#### Task description
With the pictures set aside, reproduce each entry precisely as it reads.

#### Source material
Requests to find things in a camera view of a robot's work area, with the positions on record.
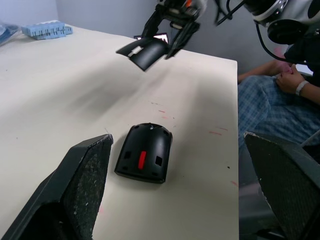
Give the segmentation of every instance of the gray wall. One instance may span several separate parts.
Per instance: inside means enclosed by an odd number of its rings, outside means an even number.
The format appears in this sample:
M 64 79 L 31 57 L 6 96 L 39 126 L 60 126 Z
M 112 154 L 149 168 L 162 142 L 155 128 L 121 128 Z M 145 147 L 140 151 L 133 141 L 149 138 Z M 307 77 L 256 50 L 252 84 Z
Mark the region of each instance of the gray wall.
M 0 20 L 18 25 L 57 20 L 56 0 L 0 0 Z
M 67 24 L 133 38 L 140 35 L 156 0 L 56 0 L 59 20 Z M 161 32 L 170 33 L 169 22 Z
M 231 9 L 237 5 L 237 1 L 232 2 Z M 244 7 L 233 15 L 232 20 L 226 20 L 219 26 L 214 25 L 215 16 L 216 5 L 209 0 L 206 12 L 198 20 L 201 23 L 200 30 L 193 35 L 186 50 L 236 60 L 239 73 L 272 59 L 261 47 L 252 16 Z M 270 42 L 266 34 L 264 39 L 273 52 L 275 44 Z

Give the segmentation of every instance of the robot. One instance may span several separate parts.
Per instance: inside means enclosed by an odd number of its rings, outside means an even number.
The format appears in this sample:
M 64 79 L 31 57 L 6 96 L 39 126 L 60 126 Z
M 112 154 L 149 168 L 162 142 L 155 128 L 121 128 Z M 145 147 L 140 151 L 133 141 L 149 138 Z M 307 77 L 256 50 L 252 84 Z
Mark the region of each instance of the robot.
M 260 26 L 263 26 L 267 28 L 271 41 L 277 44 L 294 44 L 304 36 L 309 28 L 320 25 L 319 0 L 243 0 L 232 10 L 229 7 L 230 0 L 227 0 L 227 12 L 223 10 L 220 0 L 214 1 L 217 5 L 214 21 L 217 26 L 226 20 L 232 20 L 233 13 L 244 6 L 252 14 L 260 43 L 269 55 L 288 63 L 320 64 L 276 56 L 265 46 L 260 33 Z M 166 60 L 170 59 L 183 49 L 192 35 L 200 29 L 201 26 L 197 19 L 205 11 L 209 11 L 207 2 L 208 0 L 158 0 L 155 12 L 144 26 L 142 39 L 121 48 L 117 53 L 128 57 L 143 71 L 146 71 L 164 55 Z M 170 26 L 178 30 L 170 44 L 153 38 L 163 20 L 169 20 Z M 319 35 L 319 33 L 319 29 L 316 28 L 314 34 Z

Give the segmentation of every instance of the person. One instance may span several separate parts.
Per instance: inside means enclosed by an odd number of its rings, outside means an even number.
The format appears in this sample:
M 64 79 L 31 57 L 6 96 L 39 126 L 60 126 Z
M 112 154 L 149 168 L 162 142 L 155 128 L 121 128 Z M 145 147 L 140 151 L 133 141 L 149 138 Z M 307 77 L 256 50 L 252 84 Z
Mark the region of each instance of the person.
M 309 29 L 284 54 L 287 59 L 307 61 L 313 76 L 305 79 L 295 64 L 283 72 L 273 60 L 238 76 L 238 144 L 244 133 L 256 132 L 301 144 L 320 130 L 320 37 Z M 320 136 L 309 145 L 320 144 Z

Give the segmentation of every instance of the black computer mouse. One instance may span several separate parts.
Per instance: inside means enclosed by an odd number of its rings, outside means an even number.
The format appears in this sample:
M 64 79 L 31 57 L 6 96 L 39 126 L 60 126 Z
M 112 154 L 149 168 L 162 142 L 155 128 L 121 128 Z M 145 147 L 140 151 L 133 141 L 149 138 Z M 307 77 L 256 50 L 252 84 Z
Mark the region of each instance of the black computer mouse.
M 143 182 L 166 181 L 173 135 L 161 125 L 142 123 L 131 127 L 114 172 Z

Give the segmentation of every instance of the red mark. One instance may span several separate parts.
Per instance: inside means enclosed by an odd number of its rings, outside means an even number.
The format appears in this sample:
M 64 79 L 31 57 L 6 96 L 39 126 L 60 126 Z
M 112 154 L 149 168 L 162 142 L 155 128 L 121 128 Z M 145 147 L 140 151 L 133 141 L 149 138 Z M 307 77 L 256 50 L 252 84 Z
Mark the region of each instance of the red mark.
M 215 132 L 215 131 L 210 131 L 209 133 L 210 133 L 210 134 L 217 134 L 217 135 L 222 136 L 222 134 L 221 134 L 221 133 L 219 133 L 219 132 Z
M 217 129 L 222 129 L 228 131 L 228 129 L 222 128 L 222 127 L 217 127 Z
M 105 211 L 105 210 L 104 210 L 104 207 L 103 207 L 103 206 L 100 206 L 100 207 L 99 207 L 99 213 L 103 214 L 104 211 Z
M 238 183 L 236 183 L 235 181 L 231 181 L 231 183 L 235 185 L 237 188 L 239 187 Z
M 186 7 L 189 8 L 192 4 L 192 0 L 187 0 L 186 1 Z
M 147 155 L 146 151 L 142 151 L 140 154 L 139 163 L 138 163 L 138 169 L 140 169 L 140 170 L 144 169 L 146 155 Z

#### Result for this task
Requests to find things in a camera view of a robot's work area, with the positions on record.
Give the segmentation of every instance of the gray wall. One instance may span several separate parts.
Per instance: inside means enclosed by an odd number of its rings, outside means an even number.
The format appears in this sample:
M 64 79 L 31 57 L 6 96 L 39 126 L 60 126 Z
M 112 154 L 149 168 L 162 142 L 155 128 L 121 128 Z M 145 147 L 140 151 L 133 141 L 149 138 Z M 307 77 L 256 50 L 252 84 Z
Mark the region of each instance of the gray wall.
M 0 20 L 18 25 L 57 20 L 56 0 L 0 0 Z
M 67 24 L 133 38 L 140 35 L 156 0 L 56 0 L 59 20 Z M 161 32 L 170 33 L 169 22 Z
M 231 9 L 237 5 L 237 1 L 232 2 Z M 244 7 L 233 15 L 232 20 L 226 20 L 219 26 L 214 25 L 215 16 L 216 5 L 209 0 L 206 12 L 198 20 L 201 23 L 200 30 L 193 35 L 186 50 L 236 60 L 239 73 L 272 59 L 261 47 L 252 16 Z M 270 42 L 266 34 L 264 39 L 273 52 L 275 44 Z

Give the segmentation of every instance of the robot. One instance may span several separate parts.
Per instance: inside means enclosed by an odd number of its rings, outside means an even number.
The format appears in this sample:
M 64 79 L 31 57 L 6 96 L 39 126 L 60 126 Z
M 112 154 L 149 168 L 162 142 L 155 128 L 121 128 Z M 145 147 L 140 151 L 133 141 L 149 138 Z M 307 77 L 256 50 L 252 84 Z
Mark the region of each instance of the robot.
M 260 26 L 263 26 L 267 28 L 271 41 L 277 44 L 294 44 L 304 36 L 309 28 L 320 25 L 319 0 L 243 0 L 232 10 L 229 7 L 230 0 L 227 0 L 227 12 L 223 10 L 220 0 L 214 1 L 217 5 L 214 21 L 217 26 L 226 20 L 232 20 L 233 13 L 244 6 L 252 14 L 260 43 L 269 55 L 288 63 L 320 64 L 276 56 L 265 46 L 260 33 Z M 166 60 L 170 59 L 183 49 L 192 35 L 200 29 L 201 26 L 197 19 L 205 11 L 209 11 L 207 2 L 208 0 L 158 0 L 155 12 L 144 26 L 142 39 L 121 48 L 117 53 L 128 57 L 143 71 L 146 71 L 164 55 Z M 170 26 L 178 30 L 170 44 L 153 38 L 163 20 L 169 20 Z M 319 35 L 319 33 L 319 29 L 316 28 L 314 34 Z

Give the segmentation of every instance of the person. One instance may span several separate parts.
Per instance: inside means enclosed by an odd number of its rings, outside means an even number.
The format appears in this sample:
M 64 79 L 31 57 L 6 96 L 39 126 L 60 126 Z
M 112 154 L 149 168 L 162 142 L 155 128 L 121 128 Z M 145 147 L 140 151 L 133 141 L 149 138 Z M 307 77 L 256 50 L 252 84 Z
Mark the region of each instance of the person.
M 309 29 L 284 54 L 287 59 L 307 61 L 313 76 L 305 79 L 295 64 L 283 72 L 273 60 L 238 76 L 238 144 L 244 133 L 256 132 L 301 144 L 320 130 L 320 37 Z M 320 136 L 309 145 L 320 144 Z

Give the segmentation of every instance of the black computer mouse. One instance may span several separate parts.
Per instance: inside means enclosed by an odd number of its rings, outside means an even number.
The format appears in this sample:
M 64 79 L 31 57 L 6 96 L 39 126 L 60 126 Z
M 112 154 L 149 168 L 162 142 L 155 128 L 121 128 Z M 145 147 L 140 151 L 133 141 L 149 138 Z M 307 77 L 256 50 L 252 84 Z
Mark the region of each instance of the black computer mouse.
M 143 182 L 166 181 L 173 135 L 161 125 L 142 123 L 131 127 L 114 172 Z

Give the segmentation of every instance of the red mark. One instance may span several separate parts.
Per instance: inside means enclosed by an odd number of its rings, outside means an even number.
The format appears in this sample:
M 64 79 L 31 57 L 6 96 L 39 126 L 60 126 Z
M 112 154 L 149 168 L 162 142 L 155 128 L 121 128 Z M 145 147 L 140 151 L 133 141 L 149 138 Z M 307 77 L 256 50 L 252 84 Z
Mark the region of each instance of the red mark.
M 215 132 L 215 131 L 210 131 L 209 133 L 210 133 L 210 134 L 217 134 L 217 135 L 222 136 L 222 134 L 221 134 L 221 133 L 219 133 L 219 132 Z
M 217 129 L 222 129 L 228 131 L 228 129 L 222 128 L 222 127 L 217 127 Z
M 105 211 L 105 210 L 104 210 L 104 207 L 103 207 L 103 206 L 100 206 L 100 207 L 99 207 L 99 213 L 103 214 L 104 211 Z
M 238 183 L 236 183 L 235 181 L 231 181 L 231 183 L 235 185 L 237 188 L 239 187 Z
M 186 7 L 189 8 L 192 4 L 192 0 L 187 0 L 186 1 Z
M 147 155 L 146 151 L 142 151 L 140 154 L 139 163 L 138 163 L 138 169 L 140 169 L 140 170 L 144 169 L 146 155 Z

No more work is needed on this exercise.